NAÏO TECHNOLOGIES : ULULE EST LE MAGICIEN D'OZ

Pour Gaëtan Séverac et trois autres ingénieurs en robotique, l'aventure solidaire a commencé en 2012. Les jeunes Toulousains ont créé un an auparavant la start-up Naïo Technologies pour développer et commercialiser leur petit robot désherbeur Oz, mais il leur manquait 5 800 euros pour terminer le premier prototype. Grâce à la plate-forme Ulule, ils ont obtenu 8 000 euros en quelques semaines. Les premières ventes ont eu lieu en 2013. Pour entrer dans la phase d'industrialisation, ils ont lancé une deuxième levée de fonds de 730 000 euros cette fois-ci, en 2014, en passant par les sites www.wiseed. com et www.smartangels.fr, qui permettent d'investir au capital de jeunes entreprises innovantes. Avec les sommes récoltées, l'entreprise a recruté, s'est structurée et a fabriqué dix robots vendus auprès de maraîchers et de centres techniques. « En 2015, nous lançons une nouvelle fabrication de vingt robots et accentuons le développement commercial », précise Gaëtan Séverac, le directeur général de Naïo Technologies.

Les facteurs de succès

ORGANISER, PLANIFIER, ANIMER

La réussite du projet dépend de nombreux facteurs, mais certaines « clés » sont à connaître pour mettre toutes les chances de son côté. Le projet doit être réaliste et bien présenté (contexte, entreprise, besoins...), avec des récompenses échelonnées en fonction des montants apportés. Une longue durée de campagne (supérieure à trois semaines) et des objectifs de levée trop élevés influeront négativement sur la probabilité de sa réussite. Plus le réseau du porteur est large (famille, amis, collègues, clientèle, amis Facebook, associations...), plus les chances de succès sont élevées. Dans une première phase, il devra mobiliser ses proches ; les inconnus seront plus enclins à investir si une partie du financement est assurée. Il devra animer sa campagne avec des photos ou des vidéos, des commentaires sur les avancées de la collecte, des messages sur les réseaux sociaux... Cette démarche nécessite organisation et planification, car toutes ces activités de communication sont chronophages, voire stressantes.
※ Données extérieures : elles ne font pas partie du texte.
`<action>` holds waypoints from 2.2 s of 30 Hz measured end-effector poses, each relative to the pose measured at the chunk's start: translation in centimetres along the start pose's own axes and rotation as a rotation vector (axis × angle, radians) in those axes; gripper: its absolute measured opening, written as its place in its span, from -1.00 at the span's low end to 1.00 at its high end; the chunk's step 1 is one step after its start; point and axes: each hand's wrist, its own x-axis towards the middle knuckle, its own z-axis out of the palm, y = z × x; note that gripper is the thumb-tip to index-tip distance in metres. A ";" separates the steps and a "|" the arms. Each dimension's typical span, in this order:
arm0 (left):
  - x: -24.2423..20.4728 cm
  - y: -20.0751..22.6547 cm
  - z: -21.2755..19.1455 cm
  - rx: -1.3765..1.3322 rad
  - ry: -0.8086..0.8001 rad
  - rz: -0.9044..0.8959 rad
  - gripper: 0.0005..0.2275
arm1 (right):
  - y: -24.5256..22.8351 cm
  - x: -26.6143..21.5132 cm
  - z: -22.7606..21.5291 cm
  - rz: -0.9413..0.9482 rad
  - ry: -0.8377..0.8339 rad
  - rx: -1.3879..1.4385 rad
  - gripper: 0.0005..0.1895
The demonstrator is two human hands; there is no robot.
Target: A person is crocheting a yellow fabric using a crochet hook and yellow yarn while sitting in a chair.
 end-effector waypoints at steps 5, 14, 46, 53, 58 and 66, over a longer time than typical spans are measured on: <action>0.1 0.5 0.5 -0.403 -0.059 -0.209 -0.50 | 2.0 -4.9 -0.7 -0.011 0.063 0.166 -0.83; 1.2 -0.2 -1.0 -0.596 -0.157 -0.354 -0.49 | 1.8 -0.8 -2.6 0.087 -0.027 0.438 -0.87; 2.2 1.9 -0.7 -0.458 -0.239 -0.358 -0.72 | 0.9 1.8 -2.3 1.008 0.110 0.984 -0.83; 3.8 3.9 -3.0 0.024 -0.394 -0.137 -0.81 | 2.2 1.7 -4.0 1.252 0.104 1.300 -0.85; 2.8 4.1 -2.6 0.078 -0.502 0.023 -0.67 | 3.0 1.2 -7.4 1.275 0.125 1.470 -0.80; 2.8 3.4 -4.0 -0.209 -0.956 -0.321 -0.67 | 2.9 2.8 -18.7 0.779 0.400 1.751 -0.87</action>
Il faut créer le buzz. Le porteur doit bien mesurer également les conséquences du succès éventuel de son projet, en termes de temps passé en remerciements, envoi de récompenses, organisation de visites... Plus que des histoires d'argent, le crowdfunding génère de « belles histoires », où solidarité et générosité se dévoilent en toute simplicité. « Au-delà du financement, le crowdfunding peut s'intégrer dans la relation client. Il permet d'apporter un sentiment d'authenticité et un nouveau regard sur l'entreprise à travers un projet humain qui devient une expérience collective » (source : En quête de vert, newsletter n° 66, décembre 2014).

Valérie Vidril

(1) Étude « Les Français/les Entrepreneurs et le crowdfunding » lancée par l'Institut Think pour Lendopolis et le Conseil supérieur de l'ordre des experts-comptables à l'occasion du Salon des entrepreneurs 2015 et menée auprès de 1 016 Français et 317 TPE-PME du 9 au 15 décembre selon la méthode des quotas. (2) Selon la valeur économique de la récompense, ce modèle peut être assimilé à une prévente.